Know Your Enemy: “Write Like a Man,” with Ronnie Grinberg

Know Your Enemy: “Write Like a Man,” with Ronnie Grinberg

Matt and Sam are joined by historian Ronnie Grinberg to discuss her book Write Like a Man: Jewish Masculinity and the New York Intellectuals.

From the cover of Write Like a Man (Princeton University Press)

Know Your Enemy is a podcast about the American right co-hosted by Matthew Sitman and Sam Adler-Bell. Read more about it here. You can subscribe to, rate, and review the show on Apple Podcasts and Stitcher, and receive bonus content by supporting the podcast on Patreon.
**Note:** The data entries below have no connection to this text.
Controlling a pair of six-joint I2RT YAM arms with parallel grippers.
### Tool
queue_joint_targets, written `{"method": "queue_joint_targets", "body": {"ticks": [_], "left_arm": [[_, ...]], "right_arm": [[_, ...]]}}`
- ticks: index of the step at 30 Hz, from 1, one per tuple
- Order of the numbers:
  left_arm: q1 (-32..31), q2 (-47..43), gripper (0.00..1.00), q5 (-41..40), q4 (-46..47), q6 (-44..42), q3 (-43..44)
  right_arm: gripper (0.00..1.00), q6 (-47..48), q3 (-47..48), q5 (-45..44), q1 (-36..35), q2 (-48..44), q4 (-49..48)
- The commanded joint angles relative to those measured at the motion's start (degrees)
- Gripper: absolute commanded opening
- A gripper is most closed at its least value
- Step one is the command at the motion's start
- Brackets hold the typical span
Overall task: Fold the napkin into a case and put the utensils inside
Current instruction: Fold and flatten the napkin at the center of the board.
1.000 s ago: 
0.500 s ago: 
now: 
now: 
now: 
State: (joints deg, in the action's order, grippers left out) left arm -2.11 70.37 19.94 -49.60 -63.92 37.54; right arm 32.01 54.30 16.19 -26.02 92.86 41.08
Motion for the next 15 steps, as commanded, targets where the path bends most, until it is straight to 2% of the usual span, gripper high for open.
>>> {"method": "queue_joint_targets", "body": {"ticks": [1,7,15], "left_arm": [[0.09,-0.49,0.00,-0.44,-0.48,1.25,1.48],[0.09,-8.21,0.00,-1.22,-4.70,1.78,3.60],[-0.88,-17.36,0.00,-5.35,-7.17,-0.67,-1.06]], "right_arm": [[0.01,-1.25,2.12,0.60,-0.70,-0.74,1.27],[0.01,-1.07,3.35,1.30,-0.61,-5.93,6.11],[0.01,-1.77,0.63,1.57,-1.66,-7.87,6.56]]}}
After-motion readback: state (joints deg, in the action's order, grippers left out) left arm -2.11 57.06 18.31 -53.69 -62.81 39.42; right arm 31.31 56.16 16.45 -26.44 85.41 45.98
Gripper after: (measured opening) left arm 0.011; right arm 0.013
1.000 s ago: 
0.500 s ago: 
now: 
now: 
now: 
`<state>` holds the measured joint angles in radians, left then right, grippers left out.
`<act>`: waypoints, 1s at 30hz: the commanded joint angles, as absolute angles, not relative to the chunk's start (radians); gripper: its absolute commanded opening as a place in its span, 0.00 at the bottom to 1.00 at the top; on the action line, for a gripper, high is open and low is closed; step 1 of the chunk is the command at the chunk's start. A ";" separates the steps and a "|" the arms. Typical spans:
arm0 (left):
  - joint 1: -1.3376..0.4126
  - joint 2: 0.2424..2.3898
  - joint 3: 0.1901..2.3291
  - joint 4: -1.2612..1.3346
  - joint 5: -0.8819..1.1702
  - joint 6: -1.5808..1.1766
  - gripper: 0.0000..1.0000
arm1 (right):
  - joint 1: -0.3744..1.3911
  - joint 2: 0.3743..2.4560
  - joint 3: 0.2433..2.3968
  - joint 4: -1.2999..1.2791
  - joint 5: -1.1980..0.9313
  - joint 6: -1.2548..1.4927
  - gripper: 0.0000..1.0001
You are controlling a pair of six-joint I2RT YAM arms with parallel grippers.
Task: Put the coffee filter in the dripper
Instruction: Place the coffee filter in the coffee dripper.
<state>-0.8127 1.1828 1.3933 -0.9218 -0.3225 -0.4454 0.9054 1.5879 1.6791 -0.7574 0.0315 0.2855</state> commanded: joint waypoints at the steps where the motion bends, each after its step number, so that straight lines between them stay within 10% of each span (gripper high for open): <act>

Historian Ronnie Grinberg’s new book Write Like a Man: Jewish Masculinity and the New York Intellectuals couldn’t be better Know Your Enemy fodder. (Main characters include Midge Decter and Norman Podhoretz, Diana and Lionel Trilling, Irving Howe, Alfred Kazin, and Mary McCarthy.) These writers, Grinberg shows, built and sustained a novel, secular, Jewish, and masculine concept of the intellectual life, an ideology that would profoundly affect the development of Cold War liberalism, neoconservatism, Zionism, and right-wing reaction against feminism, gay rights, and black power.

As Matt and Sam discover in this conversation, it’s impossible to make sense of the creative and scholarly contributions of the New York Intellectuals — good and bad—without gender as a lens. Moreover, Grinberg shows how scholars can easily misapprehend the deeper motivations for neoconservative reaction (for figures like as Podhoretz and Decter) if they are not attentive to the centrality of gender, sexuality, and patriarchy in these thinkers’ work.

 

Further Reading:

Ronnie Grinberg, Write Like a Man: Jewish Masculinity and the New York Intellectuals (2024)

Sam Adler-Bell, The New York Intellectuals Were a Boys’ Club, Chronicle of Higher Education (2024)

Matthew Sitman, Midge Decter to Howard Meyer, April 15, 1987, Friends and Enemies (2024)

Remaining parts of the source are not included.